[Start of section]

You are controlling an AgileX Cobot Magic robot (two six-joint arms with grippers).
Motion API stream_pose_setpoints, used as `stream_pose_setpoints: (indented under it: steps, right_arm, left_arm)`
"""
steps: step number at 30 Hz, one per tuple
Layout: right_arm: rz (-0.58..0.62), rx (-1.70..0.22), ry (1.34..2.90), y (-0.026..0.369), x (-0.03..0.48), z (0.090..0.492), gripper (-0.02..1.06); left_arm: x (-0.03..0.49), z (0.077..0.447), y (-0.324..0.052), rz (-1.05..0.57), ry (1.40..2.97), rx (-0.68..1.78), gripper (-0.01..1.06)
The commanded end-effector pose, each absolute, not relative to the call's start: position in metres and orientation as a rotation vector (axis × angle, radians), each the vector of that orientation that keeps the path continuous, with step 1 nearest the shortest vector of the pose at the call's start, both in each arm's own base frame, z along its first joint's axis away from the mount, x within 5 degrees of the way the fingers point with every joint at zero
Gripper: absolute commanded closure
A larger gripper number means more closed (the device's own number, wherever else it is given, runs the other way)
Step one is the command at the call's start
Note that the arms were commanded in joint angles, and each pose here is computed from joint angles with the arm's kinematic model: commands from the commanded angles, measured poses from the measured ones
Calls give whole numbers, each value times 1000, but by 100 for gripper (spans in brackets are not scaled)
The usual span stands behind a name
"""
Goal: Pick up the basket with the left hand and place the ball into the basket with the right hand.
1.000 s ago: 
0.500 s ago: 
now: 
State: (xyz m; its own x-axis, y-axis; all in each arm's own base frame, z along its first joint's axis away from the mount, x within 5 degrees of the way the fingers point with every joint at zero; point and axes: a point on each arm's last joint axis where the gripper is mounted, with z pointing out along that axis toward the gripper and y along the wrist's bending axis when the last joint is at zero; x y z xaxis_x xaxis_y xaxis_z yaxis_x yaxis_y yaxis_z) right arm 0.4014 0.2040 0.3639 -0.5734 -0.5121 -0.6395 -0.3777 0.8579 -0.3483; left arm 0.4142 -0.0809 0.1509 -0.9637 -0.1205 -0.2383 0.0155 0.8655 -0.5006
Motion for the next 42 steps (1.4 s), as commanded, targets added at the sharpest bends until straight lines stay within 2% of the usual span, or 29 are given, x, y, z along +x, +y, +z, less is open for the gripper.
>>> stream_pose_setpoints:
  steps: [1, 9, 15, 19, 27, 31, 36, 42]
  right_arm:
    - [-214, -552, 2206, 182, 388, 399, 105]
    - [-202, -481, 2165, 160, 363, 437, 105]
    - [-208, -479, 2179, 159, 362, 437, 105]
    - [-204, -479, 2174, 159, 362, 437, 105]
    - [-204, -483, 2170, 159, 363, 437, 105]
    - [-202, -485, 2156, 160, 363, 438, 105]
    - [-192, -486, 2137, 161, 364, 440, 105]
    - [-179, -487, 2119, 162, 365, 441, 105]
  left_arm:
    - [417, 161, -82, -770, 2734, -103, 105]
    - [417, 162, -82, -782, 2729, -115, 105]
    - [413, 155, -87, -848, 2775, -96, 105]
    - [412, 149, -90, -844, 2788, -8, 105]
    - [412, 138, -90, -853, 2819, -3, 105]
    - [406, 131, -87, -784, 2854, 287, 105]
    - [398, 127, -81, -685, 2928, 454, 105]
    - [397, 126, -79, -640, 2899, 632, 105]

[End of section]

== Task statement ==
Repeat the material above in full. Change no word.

== Your solution ==
You are controlling an AgileX Cobot Magic robot (two six-joint arms with grippers).
Motion API stream_pose_setpoints, used as `stream_pose_setpoints: (indented under it: steps, right_arm, left_arm)`
"""
steps: step number at 30 Hz, one per tuple
Layout: right_arm: rz (-0.58..0.62), rx (-1.70..0.22), ry (1.34..2.90), y (-0.026..0.369), x (-0.03..0.48), z (0.090..0.492), gripper (-0.02..1.06); left_arm: x (-0.03..0.49), z (0.077..0.447), y (-0.324..0.052), rz (-1.05..0.57), ry (1.40..2.97), rx (-0.68..1.78), gripper (-0.01..1.06)
The commanded end-effector pose, each absolute, not relative to the call's start: position in metres and orientation as a rotation vector (axis × angle, radians), each the vector of that orientation that keeps the path continuous, with step 1 nearest the shortest vector of the pose at the call's start, both in each arm's own base frame, z along its first joint's axis away from the mount, x within 5 degrees of the way the fingers point with every joint at zero
Gripper: absolute commanded closure
A larger gripper number means more closed (the device's own number, wherever else it is given, runs the other way)
Step one is the command at the call's start
Note that the arms were commanded in joint angles, and each pose here is computed from joint angles with the arm's kinematic model: commands from the commanded angles, measured poses from the measured ones
Calls give whole numbers, each value times 1000, but by 100 for gripper (spans in brackets are not scaled)
The usual span stands behind a name
"""
Goal: Pick up the basket with the left hand and place the ball into the basket with the right hand.
1.000 s ago: 
0.500 s ago: 
now: 
State: (xyz m; its own x-axis, y-axis; all in each arm's own base frame, z along its first joint's axis away from the mount, x within 5 degrees of the way the fingers point with every joint at zero; point and axes: a point on each arm's last joint axis where the gripper is mounted, with z pointing out along that axis toward the gripper and y along the wrist's bending axis when the last joint is at zero; x y z xaxis_x xaxis_y xaxis_z yaxis_x yaxis_y yaxis_z) right arm 0.4014 0.2040 0.3639 -0.5734 -0.5121 -0.6395 -0.3777 0.8579 -0.3483; left arm 0.4142 -0.0809 0.1509 -0.9637 -0.1205 -0.2383 0.0155 0.8655 -0.5006
Motion for the next 42 steps (1.4 s), as commanded, targets added at the sharpest bends until straight lines stay within 2% of the usual span, or 29 are given, x, y, z along +x, +y, +z, less is open for the gripper.
>>> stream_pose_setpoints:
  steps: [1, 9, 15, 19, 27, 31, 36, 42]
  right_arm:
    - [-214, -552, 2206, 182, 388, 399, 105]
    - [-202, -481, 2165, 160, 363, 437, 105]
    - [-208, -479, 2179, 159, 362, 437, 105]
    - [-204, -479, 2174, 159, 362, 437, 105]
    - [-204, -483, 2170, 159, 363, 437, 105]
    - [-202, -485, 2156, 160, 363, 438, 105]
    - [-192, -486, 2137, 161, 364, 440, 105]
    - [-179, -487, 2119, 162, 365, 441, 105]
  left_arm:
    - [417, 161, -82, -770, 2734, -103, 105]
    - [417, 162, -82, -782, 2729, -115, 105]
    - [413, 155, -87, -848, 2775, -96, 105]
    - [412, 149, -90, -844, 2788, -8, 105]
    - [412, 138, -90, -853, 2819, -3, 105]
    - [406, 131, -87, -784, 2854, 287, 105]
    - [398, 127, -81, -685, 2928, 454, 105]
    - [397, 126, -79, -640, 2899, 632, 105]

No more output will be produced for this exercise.